La cultura della violenza, la repressione femminile, l'infanzia negata e la difficoltà dell'educazione sono temi cardine del cinema iraniano, ma Hana Makhmalbaf dimostra di saperli declinare con una cifra personale in cui durezza e garbo si mescolano più che bene: bellissima la sequenza in cui la piccola protagonista salta, tanto è estranea alla logica della violenza e della sopraffazione, nei cerchi di gesso che gli altri bambini hanno disegnato per confinarla («Non voglio giocare alla lapidazione» dirà risoluta).
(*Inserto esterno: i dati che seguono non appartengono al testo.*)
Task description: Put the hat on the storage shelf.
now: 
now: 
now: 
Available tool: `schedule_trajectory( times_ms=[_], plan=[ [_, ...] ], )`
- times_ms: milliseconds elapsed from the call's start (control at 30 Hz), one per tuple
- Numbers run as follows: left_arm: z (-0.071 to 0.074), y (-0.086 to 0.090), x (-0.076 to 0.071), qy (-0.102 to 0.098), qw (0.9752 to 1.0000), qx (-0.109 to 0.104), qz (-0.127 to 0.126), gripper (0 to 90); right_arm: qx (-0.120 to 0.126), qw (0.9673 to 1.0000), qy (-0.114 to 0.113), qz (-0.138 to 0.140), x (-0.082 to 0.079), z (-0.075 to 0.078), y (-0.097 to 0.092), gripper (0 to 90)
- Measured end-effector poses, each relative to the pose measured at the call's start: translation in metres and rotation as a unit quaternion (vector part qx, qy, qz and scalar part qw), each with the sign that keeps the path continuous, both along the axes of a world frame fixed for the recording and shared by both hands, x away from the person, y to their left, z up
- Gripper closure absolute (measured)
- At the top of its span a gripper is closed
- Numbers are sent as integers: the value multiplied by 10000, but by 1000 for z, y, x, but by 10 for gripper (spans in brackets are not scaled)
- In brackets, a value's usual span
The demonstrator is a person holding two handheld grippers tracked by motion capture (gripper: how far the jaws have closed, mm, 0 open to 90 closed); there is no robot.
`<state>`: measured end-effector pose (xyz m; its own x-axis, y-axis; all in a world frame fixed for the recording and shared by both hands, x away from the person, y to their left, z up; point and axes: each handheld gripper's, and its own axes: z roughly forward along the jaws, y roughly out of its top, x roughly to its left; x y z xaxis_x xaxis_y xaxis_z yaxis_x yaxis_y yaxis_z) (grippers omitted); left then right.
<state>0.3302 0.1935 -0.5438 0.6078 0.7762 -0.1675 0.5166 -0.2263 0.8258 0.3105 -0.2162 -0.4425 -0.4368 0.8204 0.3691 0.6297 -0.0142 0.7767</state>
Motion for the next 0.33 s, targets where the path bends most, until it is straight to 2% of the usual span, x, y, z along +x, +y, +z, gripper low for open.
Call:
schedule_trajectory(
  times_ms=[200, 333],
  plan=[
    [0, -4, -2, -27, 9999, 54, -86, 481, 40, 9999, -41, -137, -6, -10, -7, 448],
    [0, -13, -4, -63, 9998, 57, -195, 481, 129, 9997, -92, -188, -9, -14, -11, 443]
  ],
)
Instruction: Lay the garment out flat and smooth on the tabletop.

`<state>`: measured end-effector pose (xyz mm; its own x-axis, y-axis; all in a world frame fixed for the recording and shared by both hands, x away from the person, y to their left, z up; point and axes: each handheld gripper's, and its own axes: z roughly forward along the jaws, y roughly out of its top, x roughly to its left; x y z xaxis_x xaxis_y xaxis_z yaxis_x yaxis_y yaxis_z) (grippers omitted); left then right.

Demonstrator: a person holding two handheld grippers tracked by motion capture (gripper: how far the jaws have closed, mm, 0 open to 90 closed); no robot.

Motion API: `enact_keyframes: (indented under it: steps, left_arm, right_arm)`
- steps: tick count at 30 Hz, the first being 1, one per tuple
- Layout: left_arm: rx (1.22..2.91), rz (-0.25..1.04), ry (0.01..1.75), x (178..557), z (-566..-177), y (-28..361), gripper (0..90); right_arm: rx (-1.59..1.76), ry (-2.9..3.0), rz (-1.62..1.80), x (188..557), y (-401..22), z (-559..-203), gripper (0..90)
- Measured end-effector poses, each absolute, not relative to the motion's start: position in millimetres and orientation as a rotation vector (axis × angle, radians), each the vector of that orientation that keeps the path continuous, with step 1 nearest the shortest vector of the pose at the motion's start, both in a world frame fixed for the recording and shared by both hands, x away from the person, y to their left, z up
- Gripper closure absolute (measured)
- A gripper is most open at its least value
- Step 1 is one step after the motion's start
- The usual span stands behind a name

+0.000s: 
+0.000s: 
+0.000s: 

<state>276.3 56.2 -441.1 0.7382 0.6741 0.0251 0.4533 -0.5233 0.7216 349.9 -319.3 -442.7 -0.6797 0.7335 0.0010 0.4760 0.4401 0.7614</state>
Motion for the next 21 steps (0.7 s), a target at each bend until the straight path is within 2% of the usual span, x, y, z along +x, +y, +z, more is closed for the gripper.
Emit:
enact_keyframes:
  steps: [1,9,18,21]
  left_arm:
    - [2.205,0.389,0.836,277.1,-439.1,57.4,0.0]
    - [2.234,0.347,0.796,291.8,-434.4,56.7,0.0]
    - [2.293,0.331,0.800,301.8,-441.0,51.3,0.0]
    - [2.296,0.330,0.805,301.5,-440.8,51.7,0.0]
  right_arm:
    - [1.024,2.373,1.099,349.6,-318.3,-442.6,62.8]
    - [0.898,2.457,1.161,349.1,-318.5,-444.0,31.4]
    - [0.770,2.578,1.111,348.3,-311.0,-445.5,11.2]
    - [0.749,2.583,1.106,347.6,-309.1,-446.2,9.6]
Desiderosa di andare a scuola per conoscere le favole, Bakthay rappresenta la libertà al suo più alto grado, distante da qualsiasi limitazione imposta dagli adulti o dall'ordine sociale, è la minaccia alla repressione, un'eroina di poco più di un metro di statura che vuole restituire colore al mondo a cui appartiene. Fosse pure con un po' di rossetto.